Balance is pretty important. It helps you avoid falling down and embarrassing (or injuring) yourself. Even more importantly, having good balance improves your athletic ability.
You’ve probably seen countless articles and Instagram posts about balancing on Swiss balls and BOSU balls to improve your balance and coordination. While there’s a place for stability balls in an otherwise well-rounded strength training program, they’re not the end-all-be-all of balance training.
Your best bet is to strengthen the muscles involved in balancing and emphasize single-leg exercises done on the floor (which is what people generally walk around on in real life, so… yeah, start there).
The muscles that help you balance are part of the “lumbo-pelvic-hip complex” and your core, which includes the entire 360* around your spine.
Specifically, we’re talking your gluteus medius (side hip muscle), gluteus maximus (your butt), hip flexors, adductors (inner thigh), obliques, deep core stabilizers, erector spinae (close to your spine), and lower and middle back muscles.

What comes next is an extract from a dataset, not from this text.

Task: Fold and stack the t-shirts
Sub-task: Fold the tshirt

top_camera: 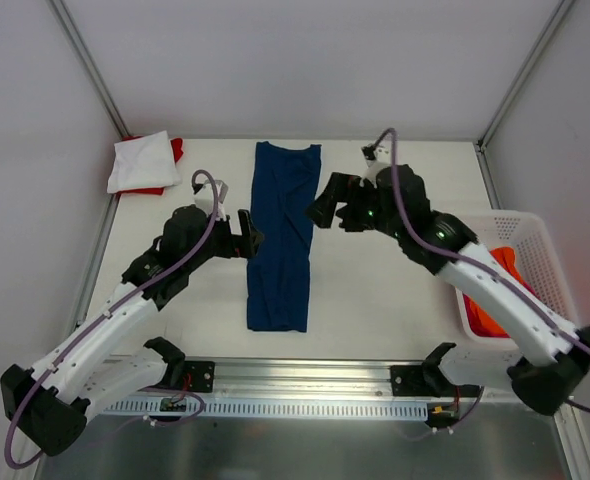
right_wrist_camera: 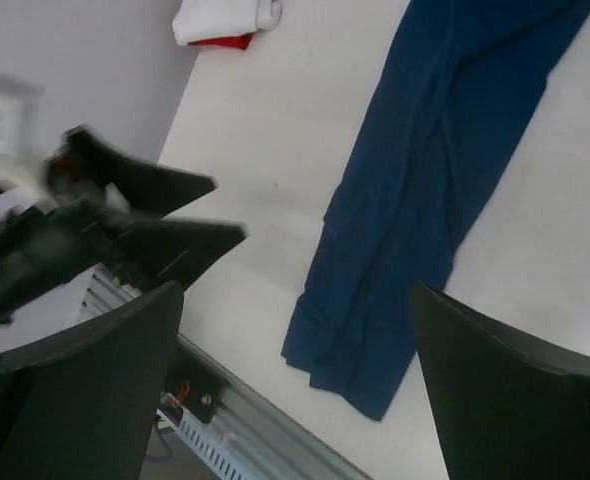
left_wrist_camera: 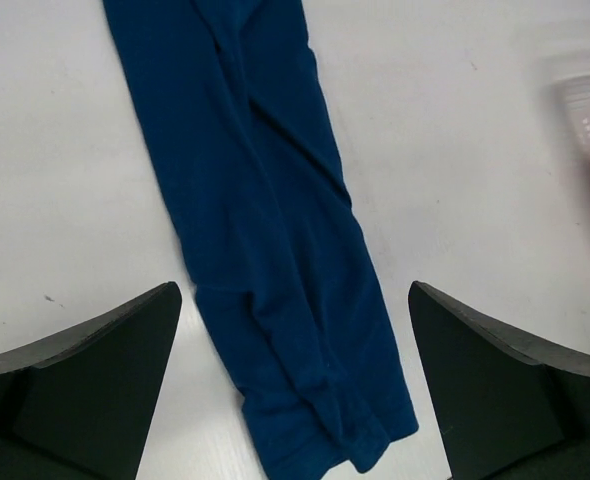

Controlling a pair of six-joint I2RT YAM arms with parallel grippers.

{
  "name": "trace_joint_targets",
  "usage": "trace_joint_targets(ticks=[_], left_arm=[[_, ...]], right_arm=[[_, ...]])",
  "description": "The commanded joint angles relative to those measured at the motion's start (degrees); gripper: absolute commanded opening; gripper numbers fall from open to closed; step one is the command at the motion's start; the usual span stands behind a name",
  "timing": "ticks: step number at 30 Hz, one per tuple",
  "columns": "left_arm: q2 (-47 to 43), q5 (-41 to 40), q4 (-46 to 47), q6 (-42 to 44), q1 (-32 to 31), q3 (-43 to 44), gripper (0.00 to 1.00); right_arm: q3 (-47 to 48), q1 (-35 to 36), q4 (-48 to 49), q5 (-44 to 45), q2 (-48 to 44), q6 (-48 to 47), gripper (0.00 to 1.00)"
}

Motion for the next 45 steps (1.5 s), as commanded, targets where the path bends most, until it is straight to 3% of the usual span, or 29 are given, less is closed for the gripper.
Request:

Check out the image to get a better idea of where these muscles are located on your body. Long story, short: you have to train more than your “six-pack” muscles to build a strong, stable core.
Badass Core Training
Your core’s main job is to protect your spine from external forces, so the best exercises to strengthen and stabilize your LPH complex, abs, and back are “anti-” exercises that require you to resist movement from your spine.
- Anti-extension: front plank; dead bugs; ab wheel rollouts
- Anti-rotation: Paloff press variations
- Anti-lateral flexion: loaded carries; offset loaded squats, lunges, step ups
Any exercise that requires your muscles to resist extending through the spine (typically, your lower back) is an anti-extension exercise.
Excess extension looks like Donald Duck or Kardashian butt. We want to avoid that position because it puts too much pressure on the lower back, so we’ll train “anti-extension” to help the abs and hips maintain a more neutral/natural pelvic position.
A helpful cue to think about when doing any of these exercises is to tuck your ribs toward your pelvis, kind of like you’re about to do a crunch, but without actually crunching.
Front planks from both push-up position and on your forearms are a good way to train anti-extension. Push ups themselves are another good exercise, as long as you use the “tuck your ribs toward your pelvis” cue. Other exercises I really like are dead bugs and ab rollouts.
Any exercise that requires your muscles to resist rotating through the hips and/or shoulders is an anti-rotation exercise. The best way to train this is with “Paloff” press variations.
Any exercise that requires your muscles to side-bending is an anti-lateral flexion exercise. The best way to train this is with offset loading.
For instance, you could do a suitcase carry, single arm deadlift, single kettlebell front rack squat, single kettlebell split squat, or step ups with a one weight in your hand or the racked position. Some examples are shown here.
Badass Balance Training
When it comes to balance, standing or squatting on a BOSU ball isn’t your best option. Strength comes from moving heavy weights, and you cannot lift as heavy when you’re on an unstable surface. That doesn’t mean you can’t train in less stable environments, though. Enter unilateral or single-leg training.
Unilateral Strength Exercises
Single-leg exercises force your lumbo-pelvic-hip stabilizing muscles to engage so you keep your balance. These exercises can also help even out any strength/muscle imbalances your body naturally develops from favoring your dominant side.
Some of the best single-leg exercises to improve your balance include: split squats, step ups, lunges, pistol squats, single leg bridges and hip thrusts, split-stance deadlifts, and single leg deadlifts.
Pick 2-3 exercises and perform 3-4 sets of 6-10 reps per leg for each exercise.
Stand with your feet under your hips. Pick up one foot and use your hip flexors to raise your knee to hip height. Stand there.
Now, close your eyes. Notice how the small muscles in your foot and ankle start freaking out (making constant, minor corrections) to help you stay balanced.
Simply practicing balancing on one leg is a great way to get better at balancing. If you can balance on each leg for one minute with your eyes open, try it for one minute per leg with your eyes closed. Once you’ve mastered that, you can add fancier balancing drills, starting with standing on a soft object like a folded towel or yoga mat.
To take things up a notch, balance on one leg and move the other leg. Single leg deadlifts are a good example of this, as are toe taps.
Single leg chops help you balance while resisting rotation, which is a cool double-whammy.
In conclusion: Ditch the BOSU ball, already!
Just because you’re standing or squatting on a BOSU ball, doesn’t mean you’re getting better at balancing. Balance is a skill that requires full-body strength and coordination. Focus on strengthening the muscles involved in balancing, and you’ll improve your posture, balance, core strength, and athleticism.